The prophet tells us that eventually no one will be permanently pushed away from his Jewish identity. The power of Torah is too great to be eternally sublimated or forgotten. It gnaws at us and gives us little peace. It has made us a different people, great and peculiar at the same time. We recognize this in ourselves. So does the non-Jewish world, and its reaction to it traverses the entire spectrum of emotion from admiration and acceptance to revilement, hatred and destruction. Be that as it may, it is the Torah, the moment of its revelation to us at Mount Sinai, that has made us a distinctive people throughout our history.

Torah therefore is a treasure that all Jews have the right and ability to possess, study and analyze. It does not belong to any specific Jew or group of Jews. In fact, the prophet warns us that “those who hold the Torah closely only unto themselves know not Me.” The Torah does not belong only to the haredim or to the national religious or to any particular political party or rabbinic group. It belongs to all Jews, and its healing and inspirational words, ideas and values are public property.

The error of many in holding the Torah as belonging to only one particular group is one of the spiritual tragedies of our time. It apparently leads those who do not ally themselves with the observant community to believe that they are free from their Torah study obligations, but that is not a true assessment of the situation and only polarizes our society. The Torah belongs to all and should be studied by all, each in his own way and abilities. And we should have confidence that the holiness of the Torah will, in the long run, affect people’s lives and turn them towards good.

Seventy years ago the great rabbi of Ponivezh, Shlomo Yosef Kahaneman, established a fledgling yeshiva on a barren hill on the then outskirts of Bnei Brak. There were many who were doubtful about the success of this ambitious undertaking.

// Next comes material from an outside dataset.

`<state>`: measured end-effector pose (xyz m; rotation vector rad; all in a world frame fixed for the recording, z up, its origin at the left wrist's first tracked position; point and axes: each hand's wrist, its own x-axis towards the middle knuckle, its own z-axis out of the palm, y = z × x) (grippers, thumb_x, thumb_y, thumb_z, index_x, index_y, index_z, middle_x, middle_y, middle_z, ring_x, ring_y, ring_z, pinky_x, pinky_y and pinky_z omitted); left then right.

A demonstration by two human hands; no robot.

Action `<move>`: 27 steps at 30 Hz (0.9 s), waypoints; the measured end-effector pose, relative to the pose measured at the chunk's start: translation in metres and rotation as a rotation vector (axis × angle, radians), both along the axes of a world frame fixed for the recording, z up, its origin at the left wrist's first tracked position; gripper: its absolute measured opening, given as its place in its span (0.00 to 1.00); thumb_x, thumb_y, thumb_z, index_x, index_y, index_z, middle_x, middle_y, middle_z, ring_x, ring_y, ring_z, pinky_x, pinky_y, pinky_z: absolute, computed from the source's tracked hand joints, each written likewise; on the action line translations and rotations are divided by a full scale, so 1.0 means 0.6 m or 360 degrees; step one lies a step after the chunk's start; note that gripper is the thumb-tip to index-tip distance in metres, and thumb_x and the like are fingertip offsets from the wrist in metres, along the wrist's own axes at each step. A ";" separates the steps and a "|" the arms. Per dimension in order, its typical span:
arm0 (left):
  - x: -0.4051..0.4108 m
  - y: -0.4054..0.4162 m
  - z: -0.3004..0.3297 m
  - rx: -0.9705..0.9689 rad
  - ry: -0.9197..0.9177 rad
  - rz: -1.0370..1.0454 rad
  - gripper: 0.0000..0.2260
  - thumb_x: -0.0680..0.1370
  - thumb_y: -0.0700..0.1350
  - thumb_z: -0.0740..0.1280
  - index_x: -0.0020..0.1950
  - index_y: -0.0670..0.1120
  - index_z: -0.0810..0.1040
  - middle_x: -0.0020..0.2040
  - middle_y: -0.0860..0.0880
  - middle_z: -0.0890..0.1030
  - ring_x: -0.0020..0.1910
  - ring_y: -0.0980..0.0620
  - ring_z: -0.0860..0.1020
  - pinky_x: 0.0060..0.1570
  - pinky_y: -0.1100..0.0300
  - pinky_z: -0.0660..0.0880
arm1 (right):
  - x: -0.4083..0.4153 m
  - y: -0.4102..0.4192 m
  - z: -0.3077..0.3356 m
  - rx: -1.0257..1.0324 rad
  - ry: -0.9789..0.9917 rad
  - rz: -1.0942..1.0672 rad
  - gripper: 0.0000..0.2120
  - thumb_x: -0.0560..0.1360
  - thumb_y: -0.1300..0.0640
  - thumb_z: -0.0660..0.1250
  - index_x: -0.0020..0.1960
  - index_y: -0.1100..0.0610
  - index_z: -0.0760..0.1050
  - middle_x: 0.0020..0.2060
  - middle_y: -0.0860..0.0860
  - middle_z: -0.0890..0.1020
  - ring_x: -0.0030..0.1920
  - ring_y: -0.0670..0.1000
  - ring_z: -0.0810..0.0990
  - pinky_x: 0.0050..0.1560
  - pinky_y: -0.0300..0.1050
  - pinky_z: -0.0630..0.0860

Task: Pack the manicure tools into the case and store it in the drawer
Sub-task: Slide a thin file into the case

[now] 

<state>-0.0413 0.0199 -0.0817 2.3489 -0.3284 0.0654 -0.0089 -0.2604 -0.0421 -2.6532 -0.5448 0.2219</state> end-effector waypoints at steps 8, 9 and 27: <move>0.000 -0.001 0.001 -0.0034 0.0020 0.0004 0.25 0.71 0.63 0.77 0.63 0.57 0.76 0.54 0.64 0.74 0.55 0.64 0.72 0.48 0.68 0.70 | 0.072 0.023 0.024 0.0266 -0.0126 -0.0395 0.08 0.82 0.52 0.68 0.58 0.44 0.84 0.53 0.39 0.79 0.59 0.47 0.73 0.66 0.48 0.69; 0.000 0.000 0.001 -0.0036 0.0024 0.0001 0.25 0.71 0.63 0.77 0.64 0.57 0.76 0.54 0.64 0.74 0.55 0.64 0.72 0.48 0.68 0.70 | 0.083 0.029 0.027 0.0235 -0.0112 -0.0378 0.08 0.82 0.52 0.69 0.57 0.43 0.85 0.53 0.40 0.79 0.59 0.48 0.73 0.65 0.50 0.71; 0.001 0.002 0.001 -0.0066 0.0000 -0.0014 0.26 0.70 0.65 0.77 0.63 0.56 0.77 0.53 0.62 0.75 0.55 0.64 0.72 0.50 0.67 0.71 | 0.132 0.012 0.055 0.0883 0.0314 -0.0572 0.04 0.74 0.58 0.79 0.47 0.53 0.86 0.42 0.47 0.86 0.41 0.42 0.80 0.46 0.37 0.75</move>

When asked “Who are you building a yeshiva for?” he answered in all seriousness “For the inhabitants of Ein Harod,” then an extremely leftist and anti-religious kibbutz.

This month, members of Kibbutz Ein Harod spent a day studying Torah, praying and discussing serious topics with the students and faculty of Ponivezh Yeshiva in Bnei Brak. Ein Harod has been conducting a weekly class in Talmud for the past nine years. The class was established by a young man by the name of Zisling, who lives on the kibbutz. Zisling’s grandfather, Aharon, was the first minister of agriculture of the State of Israel and one of the signers of the Declaration of Independence.


The Torah belongs just as much to Ein Harod as it does to Mea She’arim. There is a quiet revolution occurring in our country as more and more Jews search for meaning in their lives and a stability of spirit and outlook. Throughout Jewish history, the Torah has always preserved the people of Israel, even in its darkest hours. It is available to all, and its study by all should be a major goal of our society and its leadership.



The words of Rabbi Sa’adia Gaon (ninth century, Iraq), “Our nation is a nation because of the Torah,” ring loud and true in our generation as well.